Baffinland's use of baseline data for shipping it's already doing was also a point of contention with Fisheries and Oceans Canada and the Qikiqtani Inuit Association.
The Nunavut Impact Review Board's 2023 – 2024 annual monitoring report for the Mary River Project, released last month, stated DFO and QIA's concerns with Baffinland using 2013 baseline data for narwhal abundance estimates in Eclipse Sound, situated north of its Mary River mine.
In the report, it was recommended that Baffinland use 2004 data as its baseline, to compare narwhal stock with pre-project levels.
NIRB noted that project-related shipping in that area has been ongoing since 2006, and since there was a "significant increase in regional vessel traffic" since construction started in 2013.

Consent an 'obligation'
Baffinland could start shipping year-round through the port at Steensby Inlet — and that also worries communities south of Igloolik.
Sanirajak's hunters and trappers association chair, Paul Nagmalik, says walruses cross the waters near Steensby Inlet, as part of their migration to the Salliq (Southampton Island) area.
"These walruses are sensitive and quickly draw away from noise. Even when they are not being hunted, they drift away quickly," he said.
Warren Bernauer is an assistant professor of environment and geography at the University of Manitoba who's been assisting the Igloolik hunters and trappers association with its submissions.

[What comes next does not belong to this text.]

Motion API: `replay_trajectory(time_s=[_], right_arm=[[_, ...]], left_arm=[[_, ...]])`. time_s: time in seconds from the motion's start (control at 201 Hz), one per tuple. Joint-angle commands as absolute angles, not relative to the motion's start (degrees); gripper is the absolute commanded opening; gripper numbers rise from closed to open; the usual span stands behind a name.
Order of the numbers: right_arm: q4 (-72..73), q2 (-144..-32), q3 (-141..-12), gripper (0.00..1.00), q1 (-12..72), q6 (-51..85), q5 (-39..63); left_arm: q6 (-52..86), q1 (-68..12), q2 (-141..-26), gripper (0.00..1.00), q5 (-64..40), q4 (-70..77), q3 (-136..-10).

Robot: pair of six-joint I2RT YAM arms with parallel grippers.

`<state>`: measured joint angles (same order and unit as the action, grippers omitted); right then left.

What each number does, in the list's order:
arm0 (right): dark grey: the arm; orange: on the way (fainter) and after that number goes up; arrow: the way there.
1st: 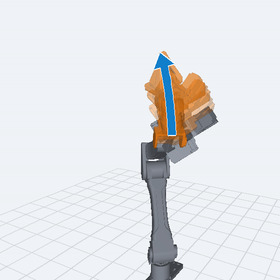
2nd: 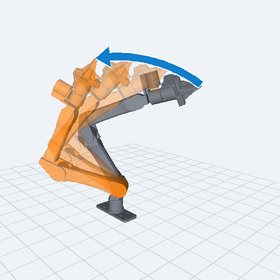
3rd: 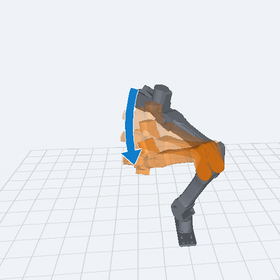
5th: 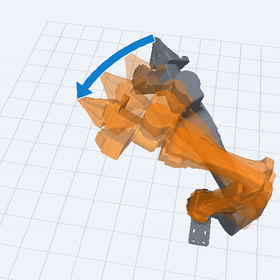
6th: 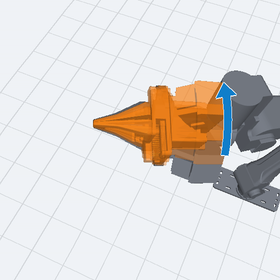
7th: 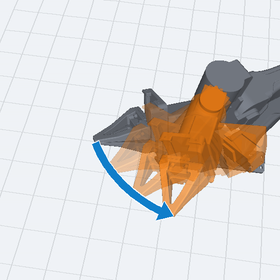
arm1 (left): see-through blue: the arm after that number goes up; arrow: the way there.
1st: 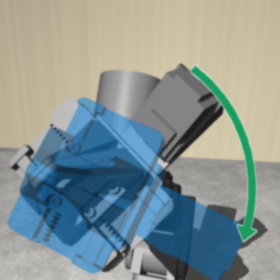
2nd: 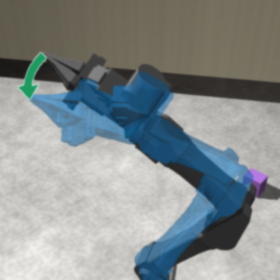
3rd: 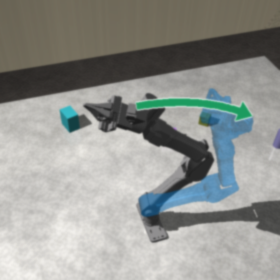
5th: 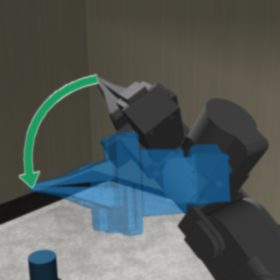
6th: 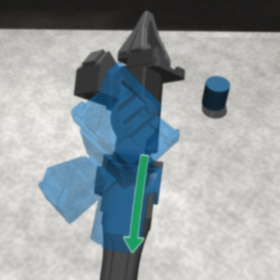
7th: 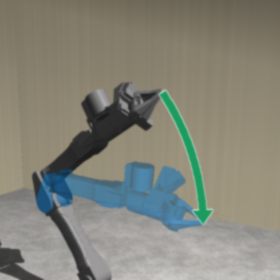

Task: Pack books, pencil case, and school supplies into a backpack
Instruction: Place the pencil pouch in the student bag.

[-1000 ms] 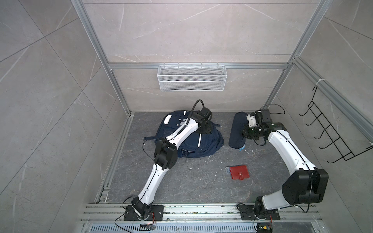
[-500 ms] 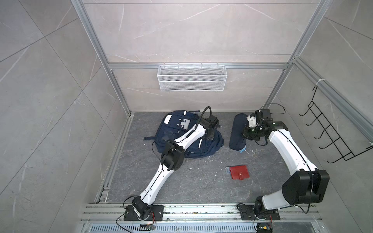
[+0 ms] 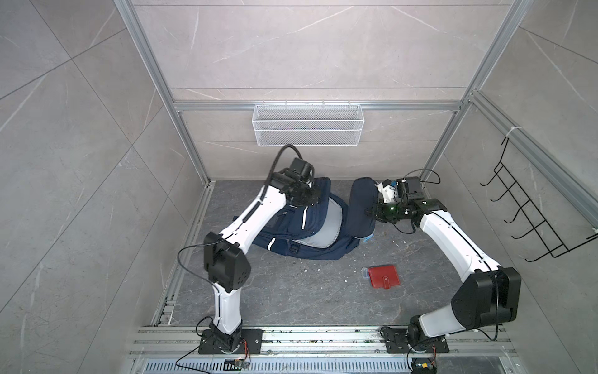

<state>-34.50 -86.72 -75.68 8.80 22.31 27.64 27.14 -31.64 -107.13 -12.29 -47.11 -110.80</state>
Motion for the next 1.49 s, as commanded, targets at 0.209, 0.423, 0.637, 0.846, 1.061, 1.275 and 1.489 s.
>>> replay_trajectory(time_s=[0.209, 0.423, 0.637, 0.846, 1.061, 1.275, 1.489], right_arm=[[-18.36, -97.10, -78.24, 0.00, 17.23, 39.10, 38.29], [-15.90, -103.93, -81.41, 0.00, 21.23, 42.01, 39.09], [-12.35, -107.40, -81.86, 0.00, 22.05, 43.64, 39.78], [-11.56, -112.57, -85.03, 0.00, 23.46, 42.98, 41.01], [-8.83, -117.34, -88.28, 0.00, 24.83, 42.65, 44.19], [-8.30, -123.27, -92.72, 0.00, 27.42, 39.88, 49.41], [-4.16, -129.16, -96.99, 0.00, 29.71, 42.27, 51.88]], left_arm=[[37.04, -27.57, -94.95, 0.00, -35.75, -16.04, -98.43], [43.14, -27.99, -97.08, 0.00, -34.86, -9.20, -98.73], [43.64, -29.33, -99.98, 0.00, -34.27, -9.13, -102.69], [43.92, -30.44, -102.08, 0.00, -35.25, -9.01, -104.42], [45.77, -31.26, -103.09, 0.00, -35.63, -6.08, -104.72], [46.63, -31.39, -104.70, 0.00, -35.69, -5.18, -105.93], [47.42, -31.57, -106.43, 0.00, -36.12, -4.75, -107.13]])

He believes the federal government has an obligation to get consent from Inuit — rather than just community feedback — under the United Nations Declaration on the Rights of Indigenous Peoples Act. Baffinland, he said, needs to do the same.
"They need to ask permission and that's not what they're doing," he said.
"[Baffinland] can ship for almost the entire season, ice breaking through Steensby Inlet in their existing project certificate. The communities that I've spoken to want to reconsider this, that maybe that's too much shipping."
CIRNAC spokesperson Eric Head said the federal government has conducted two consultation tours, and continues to engage with Inuit organizations.
Baffinland's Peter Akman also reiterated the multiple community consultations it's hosted, with information shared on multiple channels outside the meetings.

Permits still required
Akman said the plan is to start construction as soon as financing for the expansion is finalized.
There are still several federal authorizations required for Baffinland to begin that project — including a railway operating certificate that Transport Canada said it hasn't received an application for.
The federal government also isn't ruling out amendments to the project.
Head said a workshop conducted by NIRB has put forward several recommendations.
Among those is "an evaluation of the existing Mary River mine monitoring program to identify improvements and consider whether updates to existing project certificate terms and conditions … are needed to address concerns about potential cumulative effects."